ECLI:NL:RBDHA:2024:16689
Rechtbank Den Haag
- Eerste aanleg - enkelvoudig
- Rechtspraak.nl
Niet-tijdige beslissing op aanvraag verblijfsvergunning asiel leidt tot niet-ontvankelijkheid beroep
In deze zaak heeft de Rechtbank Den Haag op 9 oktober 2024 uitspraak gedaan in een beroep dat eiser heeft ingediend tegen de minister van Asiel en Migratie. Eiser stelde dat de minister niet tijdig had beslist op zijn aanvraag voor een verblijfsvergunning asiel voor bepaalde tijd. De rechtbank heeft vastgesteld dat partijen geen zitting nodig achtten en het onderzoek heeft gesloten zonder verdere behandeling.
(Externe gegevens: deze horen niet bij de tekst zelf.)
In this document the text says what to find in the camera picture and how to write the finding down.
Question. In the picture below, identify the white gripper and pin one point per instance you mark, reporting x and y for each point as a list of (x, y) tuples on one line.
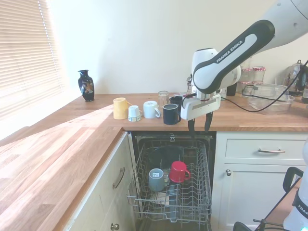
[(199, 108)]

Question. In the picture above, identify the red speckled enamel mug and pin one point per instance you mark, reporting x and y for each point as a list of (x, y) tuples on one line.
[(178, 172)]

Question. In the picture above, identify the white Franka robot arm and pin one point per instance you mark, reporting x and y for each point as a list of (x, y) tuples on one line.
[(216, 72)]

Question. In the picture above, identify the dark navy mug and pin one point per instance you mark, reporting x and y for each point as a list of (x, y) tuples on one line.
[(170, 115)]

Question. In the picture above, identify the black mug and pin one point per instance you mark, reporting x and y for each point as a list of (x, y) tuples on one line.
[(175, 101)]

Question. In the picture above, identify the white mug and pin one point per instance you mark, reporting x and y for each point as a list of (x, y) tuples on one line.
[(150, 109)]

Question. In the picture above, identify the black built-in dishwasher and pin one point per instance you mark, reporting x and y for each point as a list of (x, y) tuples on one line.
[(142, 140)]

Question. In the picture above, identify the grey ceramic mug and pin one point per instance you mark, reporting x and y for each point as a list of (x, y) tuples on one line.
[(156, 180)]

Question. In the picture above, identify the yellow mug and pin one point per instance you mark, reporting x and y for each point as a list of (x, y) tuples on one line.
[(119, 108)]

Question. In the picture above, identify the clear glass tumbler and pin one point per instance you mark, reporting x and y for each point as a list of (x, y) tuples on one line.
[(163, 97)]

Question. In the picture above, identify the black cylindrical container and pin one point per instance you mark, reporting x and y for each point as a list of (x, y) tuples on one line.
[(232, 90)]

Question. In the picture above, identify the round metal cabinet knob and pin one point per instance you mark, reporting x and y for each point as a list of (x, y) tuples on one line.
[(115, 226), (228, 172)]

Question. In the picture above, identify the glass jar red checked lid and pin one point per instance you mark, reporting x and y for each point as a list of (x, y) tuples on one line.
[(246, 75), (259, 74)]

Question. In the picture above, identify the small white patterned cup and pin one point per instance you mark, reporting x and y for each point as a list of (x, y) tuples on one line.
[(133, 113)]

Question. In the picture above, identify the clear plastic container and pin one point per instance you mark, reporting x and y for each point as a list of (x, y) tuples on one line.
[(269, 101)]

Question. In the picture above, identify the dark cutlery basket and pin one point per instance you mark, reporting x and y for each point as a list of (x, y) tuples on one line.
[(173, 199)]

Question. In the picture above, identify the white kitchen cabinet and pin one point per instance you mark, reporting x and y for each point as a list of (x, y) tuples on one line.
[(252, 192), (96, 211)]

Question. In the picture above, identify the glass kettle black lid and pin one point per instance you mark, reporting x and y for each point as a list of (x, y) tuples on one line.
[(294, 79)]

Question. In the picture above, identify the black painted vase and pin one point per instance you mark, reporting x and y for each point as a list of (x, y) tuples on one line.
[(86, 84)]

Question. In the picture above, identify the white window blind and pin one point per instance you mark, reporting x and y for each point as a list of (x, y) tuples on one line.
[(24, 60)]

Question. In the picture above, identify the black camera stand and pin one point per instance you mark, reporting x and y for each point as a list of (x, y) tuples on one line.
[(290, 176)]

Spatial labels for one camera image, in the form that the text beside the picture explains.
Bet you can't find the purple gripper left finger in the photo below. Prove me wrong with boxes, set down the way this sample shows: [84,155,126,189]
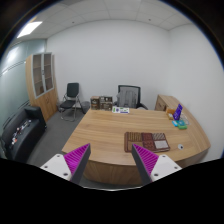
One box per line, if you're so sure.
[41,144,91,184]

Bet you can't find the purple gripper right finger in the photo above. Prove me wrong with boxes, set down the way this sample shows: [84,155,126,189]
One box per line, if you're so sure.
[132,144,181,185]

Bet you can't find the brown patchwork towel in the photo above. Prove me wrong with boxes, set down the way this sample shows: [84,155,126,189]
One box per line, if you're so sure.
[124,132,170,152]

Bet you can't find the small white round object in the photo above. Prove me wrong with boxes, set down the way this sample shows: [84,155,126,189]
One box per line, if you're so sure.
[178,144,184,150]

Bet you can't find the green blue small boxes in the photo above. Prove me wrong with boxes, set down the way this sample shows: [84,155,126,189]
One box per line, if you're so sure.
[172,120,187,130]

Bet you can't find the wooden desk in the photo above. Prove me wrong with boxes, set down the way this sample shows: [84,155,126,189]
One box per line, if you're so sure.
[63,109,210,185]

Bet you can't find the orange small box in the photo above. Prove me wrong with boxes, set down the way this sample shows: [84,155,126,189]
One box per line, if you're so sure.
[166,107,176,115]

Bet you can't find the purple standing card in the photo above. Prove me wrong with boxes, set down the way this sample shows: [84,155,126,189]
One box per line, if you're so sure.
[173,104,183,120]

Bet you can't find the black visitor chair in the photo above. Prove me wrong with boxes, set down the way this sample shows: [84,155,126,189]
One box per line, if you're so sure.
[59,82,80,122]

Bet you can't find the black leather sofa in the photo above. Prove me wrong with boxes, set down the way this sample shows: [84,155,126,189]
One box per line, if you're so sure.
[0,106,46,163]

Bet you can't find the white green leaflet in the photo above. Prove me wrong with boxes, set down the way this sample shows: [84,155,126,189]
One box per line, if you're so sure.
[112,106,130,114]

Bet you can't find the brown cardboard box left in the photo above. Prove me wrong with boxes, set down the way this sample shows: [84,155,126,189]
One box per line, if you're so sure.
[90,96,100,110]

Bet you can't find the brown cardboard box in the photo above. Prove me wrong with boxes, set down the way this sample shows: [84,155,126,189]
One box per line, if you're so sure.
[90,96,100,110]
[100,96,113,111]

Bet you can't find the brown cardboard box right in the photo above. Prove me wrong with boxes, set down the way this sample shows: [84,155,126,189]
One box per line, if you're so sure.
[100,96,113,111]

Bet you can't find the black mesh office chair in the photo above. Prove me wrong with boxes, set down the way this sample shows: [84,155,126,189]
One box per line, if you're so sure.
[114,85,147,109]

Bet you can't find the wooden glass-door cabinet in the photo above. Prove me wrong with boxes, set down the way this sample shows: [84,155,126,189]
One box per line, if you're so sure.
[25,53,57,121]

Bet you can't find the ceiling light panel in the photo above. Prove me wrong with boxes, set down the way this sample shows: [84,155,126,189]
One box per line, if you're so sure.
[18,21,42,38]

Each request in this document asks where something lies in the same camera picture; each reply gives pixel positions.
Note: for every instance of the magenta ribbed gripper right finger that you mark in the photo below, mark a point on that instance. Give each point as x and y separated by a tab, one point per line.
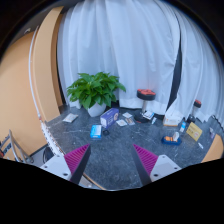
151	167

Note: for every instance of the small blue white bottle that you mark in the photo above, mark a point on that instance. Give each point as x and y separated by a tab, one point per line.
183	125

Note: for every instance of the small black round object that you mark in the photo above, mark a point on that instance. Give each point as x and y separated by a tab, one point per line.
106	132

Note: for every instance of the small light blue box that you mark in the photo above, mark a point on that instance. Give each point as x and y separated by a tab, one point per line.
96	132

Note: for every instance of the white packet on floor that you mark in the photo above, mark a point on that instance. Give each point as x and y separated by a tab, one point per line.
70	118

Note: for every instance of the white tissue box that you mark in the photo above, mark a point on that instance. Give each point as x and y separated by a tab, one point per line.
171	121

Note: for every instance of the yellow card box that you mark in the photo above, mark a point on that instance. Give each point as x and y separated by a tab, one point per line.
194	131

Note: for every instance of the blue tray with orange items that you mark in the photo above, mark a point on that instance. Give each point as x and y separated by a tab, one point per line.
172	140

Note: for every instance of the blue purple cardboard box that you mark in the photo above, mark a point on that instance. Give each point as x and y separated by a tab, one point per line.
109	117

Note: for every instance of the white curtain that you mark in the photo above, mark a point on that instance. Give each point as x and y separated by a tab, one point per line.
147	44

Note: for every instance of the green potted plant white pot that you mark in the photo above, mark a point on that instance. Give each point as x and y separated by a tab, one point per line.
95	92

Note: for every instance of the metal frame chair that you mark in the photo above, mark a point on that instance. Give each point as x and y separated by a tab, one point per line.
19	154

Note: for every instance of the white flat packet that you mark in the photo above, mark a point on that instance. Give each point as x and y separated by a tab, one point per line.
121	123

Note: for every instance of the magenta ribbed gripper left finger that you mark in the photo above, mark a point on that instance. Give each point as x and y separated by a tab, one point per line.
71	165

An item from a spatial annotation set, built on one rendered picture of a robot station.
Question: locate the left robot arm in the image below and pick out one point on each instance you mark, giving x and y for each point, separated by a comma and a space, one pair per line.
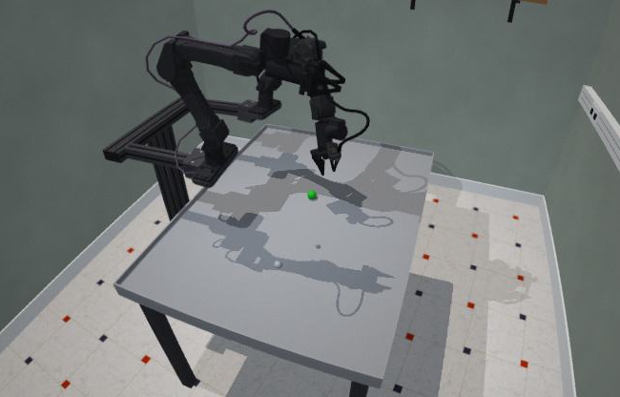
322, 108

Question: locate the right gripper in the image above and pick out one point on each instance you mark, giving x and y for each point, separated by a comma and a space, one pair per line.
311, 70

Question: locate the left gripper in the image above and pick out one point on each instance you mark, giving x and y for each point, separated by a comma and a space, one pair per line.
324, 145

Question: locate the grey table edge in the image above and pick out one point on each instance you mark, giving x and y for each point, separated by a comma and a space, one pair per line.
248, 337

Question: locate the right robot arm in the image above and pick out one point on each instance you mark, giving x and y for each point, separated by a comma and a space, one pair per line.
243, 60

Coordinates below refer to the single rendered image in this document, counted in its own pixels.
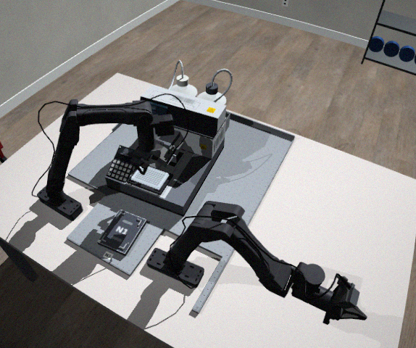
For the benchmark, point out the black raised edge strip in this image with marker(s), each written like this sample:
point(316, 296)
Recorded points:
point(244, 119)

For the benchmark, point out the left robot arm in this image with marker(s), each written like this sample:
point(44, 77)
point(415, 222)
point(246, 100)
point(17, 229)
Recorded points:
point(139, 115)

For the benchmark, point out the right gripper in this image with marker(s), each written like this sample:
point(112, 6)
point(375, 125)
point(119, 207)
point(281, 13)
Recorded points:
point(329, 303)

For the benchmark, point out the white plastic bottle with cap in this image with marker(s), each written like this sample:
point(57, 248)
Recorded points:
point(183, 86)

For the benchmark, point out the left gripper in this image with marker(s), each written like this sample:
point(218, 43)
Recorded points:
point(148, 148)

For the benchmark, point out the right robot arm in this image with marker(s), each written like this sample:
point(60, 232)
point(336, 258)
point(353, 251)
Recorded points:
point(272, 275)

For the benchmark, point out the white multi-well plate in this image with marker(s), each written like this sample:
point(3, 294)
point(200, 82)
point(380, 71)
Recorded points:
point(151, 177)

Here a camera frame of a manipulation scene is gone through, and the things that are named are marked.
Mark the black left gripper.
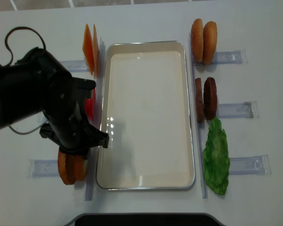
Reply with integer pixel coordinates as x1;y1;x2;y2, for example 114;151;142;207
40;73;108;156

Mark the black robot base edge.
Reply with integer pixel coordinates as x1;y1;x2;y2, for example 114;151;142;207
75;213;221;226

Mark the red tomato slice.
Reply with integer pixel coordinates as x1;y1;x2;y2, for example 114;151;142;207
84;89;96;121

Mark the cheese acrylic holder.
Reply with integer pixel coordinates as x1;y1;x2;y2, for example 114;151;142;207
60;60;89;73

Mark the outer orange cheese slice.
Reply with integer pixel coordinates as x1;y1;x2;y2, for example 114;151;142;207
82;24;94;75

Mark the inner brown meat patty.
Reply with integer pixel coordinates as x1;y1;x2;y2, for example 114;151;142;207
195;78;204;123

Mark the outer dark meat patty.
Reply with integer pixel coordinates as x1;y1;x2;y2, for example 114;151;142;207
203;77;217;120

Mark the green lettuce leaf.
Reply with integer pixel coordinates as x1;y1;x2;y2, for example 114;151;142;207
202;117;230;195

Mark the lettuce acrylic holder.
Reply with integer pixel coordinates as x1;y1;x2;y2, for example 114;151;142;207
229;155;271;175

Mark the remaining bottom bun slice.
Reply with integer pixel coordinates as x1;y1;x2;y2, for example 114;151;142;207
58;150;76;185

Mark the white rectangular metal tray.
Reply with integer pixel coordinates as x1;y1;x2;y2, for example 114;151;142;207
96;41;195;190

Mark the bottom bun acrylic holder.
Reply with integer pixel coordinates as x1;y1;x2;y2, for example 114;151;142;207
28;160;59;178

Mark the bun acrylic holder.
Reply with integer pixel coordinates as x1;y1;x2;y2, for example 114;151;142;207
209;49;248;65
28;160;59;178

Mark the inner top bun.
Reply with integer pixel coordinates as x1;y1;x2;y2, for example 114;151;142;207
191;18;203;63

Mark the outer top bun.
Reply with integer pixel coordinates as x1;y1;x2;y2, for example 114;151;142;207
202;21;217;65

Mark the patty acrylic holder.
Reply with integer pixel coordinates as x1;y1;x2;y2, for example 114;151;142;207
216;101;259;119

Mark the top bun acrylic holder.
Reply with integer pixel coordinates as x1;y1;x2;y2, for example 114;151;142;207
209;49;248;65

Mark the left long acrylic rail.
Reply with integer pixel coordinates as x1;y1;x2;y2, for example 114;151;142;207
85;38;106;201

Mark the long acrylic rail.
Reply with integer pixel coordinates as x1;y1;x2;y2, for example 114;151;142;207
85;38;106;201
188;32;208;199

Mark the right long acrylic rail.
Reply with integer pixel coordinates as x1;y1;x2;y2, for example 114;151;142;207
188;32;208;199

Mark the brown arm cable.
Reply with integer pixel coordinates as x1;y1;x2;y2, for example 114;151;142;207
5;26;47;66

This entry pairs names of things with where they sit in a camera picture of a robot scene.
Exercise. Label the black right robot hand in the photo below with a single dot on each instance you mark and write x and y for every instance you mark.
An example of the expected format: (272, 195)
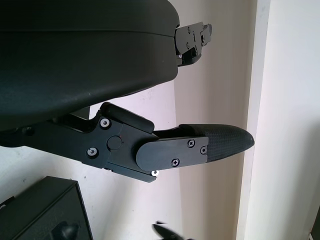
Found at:
(167, 231)

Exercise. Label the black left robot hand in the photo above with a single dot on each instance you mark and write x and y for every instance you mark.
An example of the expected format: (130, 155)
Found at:
(75, 70)

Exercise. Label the black box base with insert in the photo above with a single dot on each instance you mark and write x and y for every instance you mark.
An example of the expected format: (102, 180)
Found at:
(37, 215)

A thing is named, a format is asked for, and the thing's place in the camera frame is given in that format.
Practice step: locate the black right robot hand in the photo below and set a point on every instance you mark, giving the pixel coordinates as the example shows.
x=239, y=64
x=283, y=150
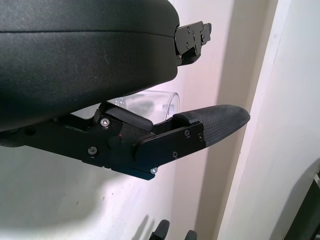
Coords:
x=160, y=231

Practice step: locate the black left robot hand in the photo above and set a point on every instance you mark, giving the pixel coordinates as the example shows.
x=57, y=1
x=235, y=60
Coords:
x=75, y=62

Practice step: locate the clear plastic cup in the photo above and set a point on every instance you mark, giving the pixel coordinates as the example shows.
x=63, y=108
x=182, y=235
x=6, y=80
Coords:
x=150, y=100

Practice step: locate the black rounded object white tag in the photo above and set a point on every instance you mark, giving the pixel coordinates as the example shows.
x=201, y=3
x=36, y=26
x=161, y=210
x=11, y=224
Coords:
x=315, y=200

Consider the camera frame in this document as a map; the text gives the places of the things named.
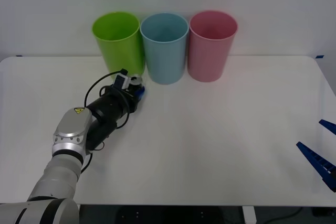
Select black floor cable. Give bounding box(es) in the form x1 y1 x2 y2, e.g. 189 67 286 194
256 206 303 222

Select silver drink can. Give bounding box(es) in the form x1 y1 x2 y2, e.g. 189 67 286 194
130 74 144 87

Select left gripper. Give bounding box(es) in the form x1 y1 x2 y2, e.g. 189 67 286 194
114 85 146 114

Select pink plastic bin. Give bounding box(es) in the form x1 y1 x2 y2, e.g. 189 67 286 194
188 10 239 83

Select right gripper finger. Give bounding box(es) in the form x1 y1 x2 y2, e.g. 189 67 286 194
318 119 336 136
296 141 336 193

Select white table leg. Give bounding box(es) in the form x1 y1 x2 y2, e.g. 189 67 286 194
242 205 257 223

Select pale blue plastic bin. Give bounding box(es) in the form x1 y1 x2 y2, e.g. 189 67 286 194
140 12 190 85

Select green plastic bin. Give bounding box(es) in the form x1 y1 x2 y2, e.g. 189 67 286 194
91 11 146 83

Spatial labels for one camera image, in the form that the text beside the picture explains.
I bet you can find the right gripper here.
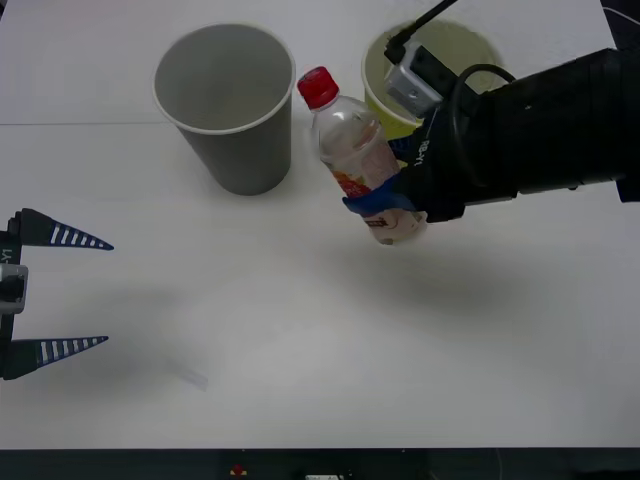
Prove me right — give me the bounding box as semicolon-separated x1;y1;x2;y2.
342;84;520;225

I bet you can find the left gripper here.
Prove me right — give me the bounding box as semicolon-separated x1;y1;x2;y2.
0;208;115;382

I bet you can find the clear bottle with red cap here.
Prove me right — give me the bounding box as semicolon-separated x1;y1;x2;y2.
296;65;429;247

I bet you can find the yellow-green plastic waste bin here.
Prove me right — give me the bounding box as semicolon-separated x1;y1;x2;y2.
360;19;504;141

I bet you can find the grey plastic waste bin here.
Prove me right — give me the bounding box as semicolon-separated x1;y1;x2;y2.
152;22;296;197

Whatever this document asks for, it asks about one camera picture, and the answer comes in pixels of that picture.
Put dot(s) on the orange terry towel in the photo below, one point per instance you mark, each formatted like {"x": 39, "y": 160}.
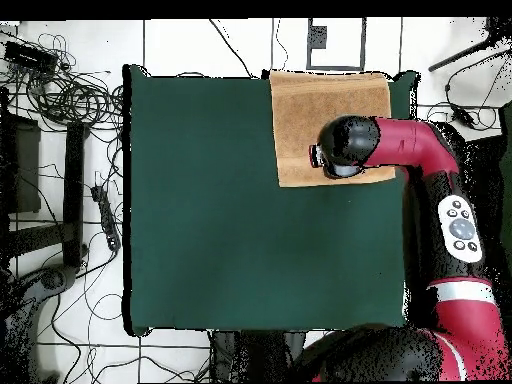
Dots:
{"x": 304, "y": 120}

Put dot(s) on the black flat box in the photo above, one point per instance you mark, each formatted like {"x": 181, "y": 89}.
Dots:
{"x": 30, "y": 56}

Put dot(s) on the dark green tablecloth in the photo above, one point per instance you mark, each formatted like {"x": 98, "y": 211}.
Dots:
{"x": 200, "y": 240}

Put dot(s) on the black power adapter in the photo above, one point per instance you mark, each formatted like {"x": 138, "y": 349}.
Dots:
{"x": 464, "y": 116}

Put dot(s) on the black square panel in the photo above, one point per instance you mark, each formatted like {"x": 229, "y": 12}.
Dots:
{"x": 24, "y": 168}
{"x": 486, "y": 168}

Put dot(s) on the black tripod leg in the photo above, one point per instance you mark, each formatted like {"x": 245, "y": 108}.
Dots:
{"x": 464, "y": 54}

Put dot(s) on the green cloth strip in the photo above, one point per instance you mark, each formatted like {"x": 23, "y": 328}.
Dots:
{"x": 507, "y": 180}

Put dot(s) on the black power strip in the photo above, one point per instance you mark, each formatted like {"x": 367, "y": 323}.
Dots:
{"x": 106, "y": 218}

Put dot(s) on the black upright bar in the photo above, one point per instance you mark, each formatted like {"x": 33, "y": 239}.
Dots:
{"x": 74, "y": 192}

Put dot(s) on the black stand base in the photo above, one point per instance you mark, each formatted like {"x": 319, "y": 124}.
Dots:
{"x": 52, "y": 280}

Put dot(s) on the grey square frame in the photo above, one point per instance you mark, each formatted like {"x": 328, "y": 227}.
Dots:
{"x": 363, "y": 44}

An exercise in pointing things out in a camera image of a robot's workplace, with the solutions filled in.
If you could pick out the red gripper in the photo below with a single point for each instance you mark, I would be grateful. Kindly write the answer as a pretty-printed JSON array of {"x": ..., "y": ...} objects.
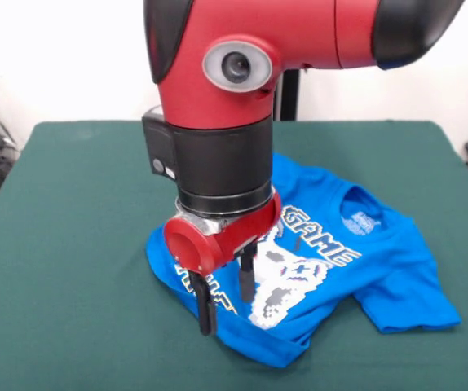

De rechtbank heeft overwogen dat indien een bestuursorgaan niet tijdig beslist, de betrokkene eerst een ingebrekestelling moet indienen. Eiser had op 3 november 2023 zijn asielaanvraag ingediend, en volgens het besluit WBV 2023/3, dat op 27 januari 2023 in werking trad, was de beslistermijn met negen maanden verlengd. Dit betekende dat de minister uiterlijk op 3 februari 2025 moest beslissen op de aanvraag van eiser.
Eiser had op 6 augustus 2024 een ingebrekestelling ingediend, maar de rechtbank oordeelde dat deze te vroeg was, omdat de beslistermijn nog niet was verstreken. Hierdoor was niet voldaan aan de voorwaarden voor het indienen van een beroep op grond van niet-tijdig beslissen. De rechtbank verklaarde het beroep van eiser niet-ontvankelijk en er was geen aanleiding voor een proceskostenvergoeding. De uitspraak is openbaar gemaakt op 9 oktober 2024.